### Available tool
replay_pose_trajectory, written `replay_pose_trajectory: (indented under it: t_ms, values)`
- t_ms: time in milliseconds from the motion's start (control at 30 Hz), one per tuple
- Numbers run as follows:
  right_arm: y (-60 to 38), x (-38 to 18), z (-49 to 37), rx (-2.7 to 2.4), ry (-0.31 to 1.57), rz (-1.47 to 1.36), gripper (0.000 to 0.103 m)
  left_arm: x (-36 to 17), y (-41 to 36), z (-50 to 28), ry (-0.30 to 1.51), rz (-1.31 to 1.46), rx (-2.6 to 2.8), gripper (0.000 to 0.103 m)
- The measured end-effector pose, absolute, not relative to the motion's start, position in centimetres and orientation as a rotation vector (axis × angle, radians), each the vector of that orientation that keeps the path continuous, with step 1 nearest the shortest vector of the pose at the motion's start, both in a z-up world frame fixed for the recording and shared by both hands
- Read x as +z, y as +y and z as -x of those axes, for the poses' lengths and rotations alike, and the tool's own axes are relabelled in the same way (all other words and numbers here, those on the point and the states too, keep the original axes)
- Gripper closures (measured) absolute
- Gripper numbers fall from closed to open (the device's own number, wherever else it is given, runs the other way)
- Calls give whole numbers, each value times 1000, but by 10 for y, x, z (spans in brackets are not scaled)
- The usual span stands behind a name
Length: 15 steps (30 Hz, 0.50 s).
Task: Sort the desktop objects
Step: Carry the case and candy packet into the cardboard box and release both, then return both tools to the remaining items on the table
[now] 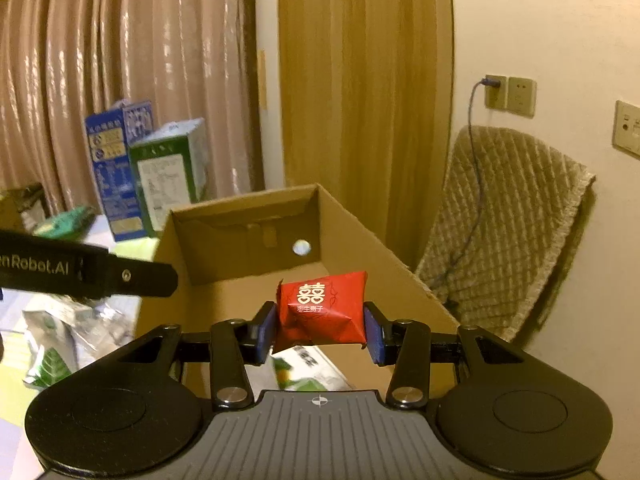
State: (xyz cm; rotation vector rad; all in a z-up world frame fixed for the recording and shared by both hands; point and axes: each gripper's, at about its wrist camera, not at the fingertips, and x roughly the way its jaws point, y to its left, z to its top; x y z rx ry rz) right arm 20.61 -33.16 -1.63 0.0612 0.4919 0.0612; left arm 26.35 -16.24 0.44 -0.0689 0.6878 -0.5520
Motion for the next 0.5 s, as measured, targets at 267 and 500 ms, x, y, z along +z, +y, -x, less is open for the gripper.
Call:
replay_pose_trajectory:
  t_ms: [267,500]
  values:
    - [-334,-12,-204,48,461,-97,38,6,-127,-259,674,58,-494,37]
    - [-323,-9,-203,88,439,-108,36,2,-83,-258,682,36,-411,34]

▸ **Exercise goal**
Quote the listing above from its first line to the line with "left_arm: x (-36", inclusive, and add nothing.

▸ **Response**
### Available tool
replay_pose_trajectory, written `replay_pose_trajectory: (indented under it: t_ms, values)`
- t_ms: time in milliseconds from the motion's start (control at 30 Hz), one per tuple
- Numbers run as follows:
  right_arm: y (-60 to 38), x (-38 to 18), z (-49 to 37), rx (-2.7 to 2.4), ry (-0.31 to 1.57), rz (-1.47 to 1.36), gripper (0.000 to 0.103 m)
  left_arm: x (-36 to 17), y (-41 to 36), z (-50 to 28), ry (-0.30 to 1.51), rz (-1.31 to 1.46), rx (-2.6 to 2.8), gripper (0.000 to 0.103 m)

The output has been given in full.